Problem description. Only the final stretch of the data is wanted: reproduce the line containing "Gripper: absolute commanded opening" and each line after it, exactly.

+++

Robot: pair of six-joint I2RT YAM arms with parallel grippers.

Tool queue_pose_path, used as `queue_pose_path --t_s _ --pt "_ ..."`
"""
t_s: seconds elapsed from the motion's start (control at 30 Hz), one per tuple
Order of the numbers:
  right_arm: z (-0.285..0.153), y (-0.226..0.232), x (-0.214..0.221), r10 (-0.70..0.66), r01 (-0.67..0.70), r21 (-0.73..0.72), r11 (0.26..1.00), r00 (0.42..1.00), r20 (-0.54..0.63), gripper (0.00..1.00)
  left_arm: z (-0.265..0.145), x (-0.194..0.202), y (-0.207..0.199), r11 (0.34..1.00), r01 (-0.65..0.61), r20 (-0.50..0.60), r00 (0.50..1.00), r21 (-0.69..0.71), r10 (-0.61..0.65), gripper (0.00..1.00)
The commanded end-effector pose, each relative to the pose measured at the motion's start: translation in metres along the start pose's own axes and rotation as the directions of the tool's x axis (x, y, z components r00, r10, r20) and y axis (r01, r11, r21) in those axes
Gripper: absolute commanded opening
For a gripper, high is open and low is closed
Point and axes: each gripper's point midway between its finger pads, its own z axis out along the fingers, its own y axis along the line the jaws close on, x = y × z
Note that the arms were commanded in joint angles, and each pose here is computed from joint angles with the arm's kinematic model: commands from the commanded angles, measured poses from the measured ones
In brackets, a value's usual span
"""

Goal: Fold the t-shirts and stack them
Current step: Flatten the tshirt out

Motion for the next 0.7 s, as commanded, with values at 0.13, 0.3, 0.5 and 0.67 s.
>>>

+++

Solution to this task.
Gripper: absolute commanded opening
For a gripper, high is open and low is closed
Point and axes: each gripper's point midway between its finger pads, its own z axis out along the fingers, its own y axis along the line the jaws close on, x = y × z
Note that the arms were commanded in joint angles, and each pose here is computed from joint angles with the arm's kinematic model: commands from the commanded angles, measured poses from the measured ones
In brackets, a value's usual span
"""

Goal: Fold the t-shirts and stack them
Current step: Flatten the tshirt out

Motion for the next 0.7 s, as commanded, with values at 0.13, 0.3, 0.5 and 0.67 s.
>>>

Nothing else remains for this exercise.